楽しみのために

 それなりにすることはしていたというか、まあ、多少は欲しいものがあって、そういうのに満足しているような気がしていたような気がしないでもなくて、でも、やっぱり何だか調子が悪い感じが続いていた。

 まあ、こういうのって、定期的になるもので、無理やり気分転換とかでどうにかするしかないってことだ、と思う。結構感情の起伏が激しい方だと思うが、不感症みたいなのは、やっぱり嫌な状況だ。

 別にその時の自分の状況とは関係ないが、ヤマシタトモコの『くいもの処明楽』という漫画を想起した。三十すぎのエロアホ店長に、二十半ばのイケメンインテリ系青年が告白をして、みたいな話で、最初ははぐらかそうとか思っていた店長だけれど、次第にバイト君の真剣な言葉に自分自身のことについて考えだす。

 バイト君に
 「茶化さないとやってられないくらい マジで感じない癖ついてるんすか?」
 とか言われて言葉に詰まってしまったり。
 

 ほんのりと付き合ってからも、店長は
 27の俺は多分あいつを選ばない、30過ぎてから選択肢が少なくなった気がした と一人思ったり、わざと年下のイケメンバイト君を怒らせようとする。でも、バイト君はその本心をきちんとわかっている。怒らせて、相手に任せようとしないで、自分の気持ちを言えよ。「本当はバカみたいに簡単なことだろ あんた、俺のことが好きなんだよ」

 ばかみたいに簡単なこと、好きなことができたら。あったなら。って、わかってるんだ。誰だってやりたいこともやるべきこともやろうとしていることもあるし、毎回順風満帆にはいかないわけで。

 でも、やっぱり、カッコ悪いのは、どうでもいいことばかりで頭を悩ませるよりも、自分の人生に責任をもって、正直に生きるってのは大切なことだ。

 友人の待ち合わせを間違えて一時間早く来てしまって、つい服屋で、月末の支払いもヤバイのに買ってしまう。夏に良さそうなサーフブランドのチンピラっぽいアロハにDRESSCAMPのTシャツ。あーほんとにこういう普段着にしにくい服が心から好きだ。DRESSCAMPのTシャツなんてハイブランドでもないのに定価12000円(俺が買ったのは中古ですが!)で、その上金加工のせいで普通に洗濯できないとか言うアホっぷりで、ほんとこういうの大好き。roenのいかついニットとかもほしかったなーただのニットに五万だって、あほか。大好き。

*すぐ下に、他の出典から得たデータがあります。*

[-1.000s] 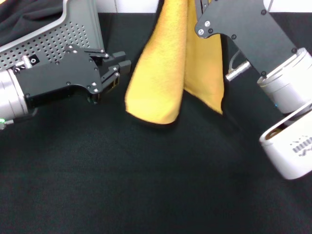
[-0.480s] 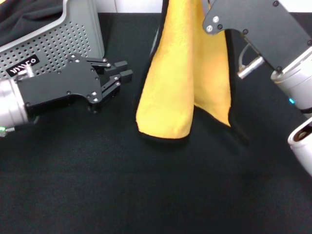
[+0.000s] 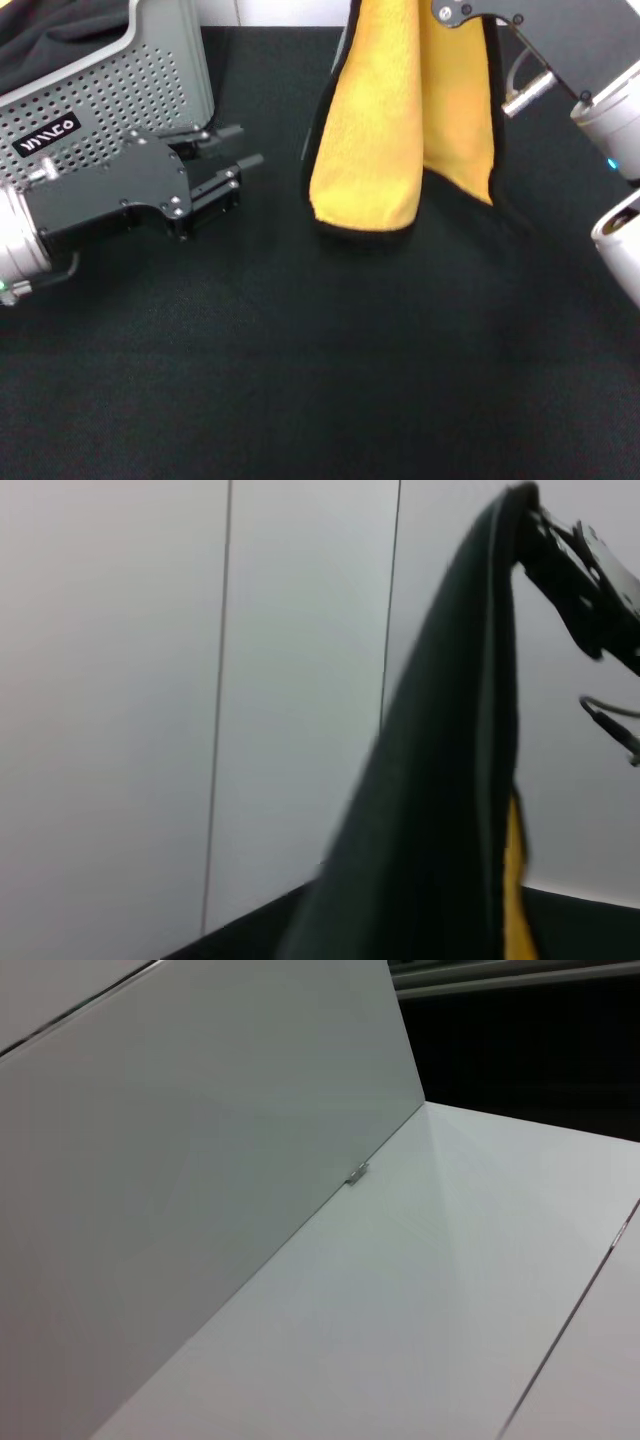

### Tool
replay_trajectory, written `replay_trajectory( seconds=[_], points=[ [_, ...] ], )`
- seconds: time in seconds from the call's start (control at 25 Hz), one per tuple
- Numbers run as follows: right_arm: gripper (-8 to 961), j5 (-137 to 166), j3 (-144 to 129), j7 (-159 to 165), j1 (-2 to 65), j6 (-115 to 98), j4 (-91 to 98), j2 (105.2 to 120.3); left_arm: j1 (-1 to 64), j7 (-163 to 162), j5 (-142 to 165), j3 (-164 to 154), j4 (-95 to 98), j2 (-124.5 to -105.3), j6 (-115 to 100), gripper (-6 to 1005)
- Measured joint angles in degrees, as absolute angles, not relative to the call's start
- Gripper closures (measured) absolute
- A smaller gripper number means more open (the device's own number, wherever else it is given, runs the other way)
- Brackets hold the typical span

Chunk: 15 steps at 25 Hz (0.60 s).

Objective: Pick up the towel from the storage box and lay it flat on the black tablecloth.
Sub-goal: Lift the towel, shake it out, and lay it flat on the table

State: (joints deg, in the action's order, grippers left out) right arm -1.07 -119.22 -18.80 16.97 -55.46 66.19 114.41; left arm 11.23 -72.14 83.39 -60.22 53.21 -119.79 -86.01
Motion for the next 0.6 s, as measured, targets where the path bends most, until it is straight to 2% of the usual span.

 っていうか、身銭切って、というかなんにせよある程度犠牲を払ったら覚悟が決まる。金、というか精神的なこと。掛金がないならギャンブルはできない。カネがないとしたら、でも、掛けるものくらいあるだろ?

 って、飯は友人に奢ってもらいました。わーい。いや、その前にオレ高い写真集あげたからイーヴンだけどね! まあ、なんにせよ、誰かにしてもらうと、オレも誰かにしてあげたいなって思えて、こういうのいいなって思う。


 変わったりするのは億劫になるけれど、でも、毎日変われるなら。その覚悟があるなら、結構悪くない人生のはず。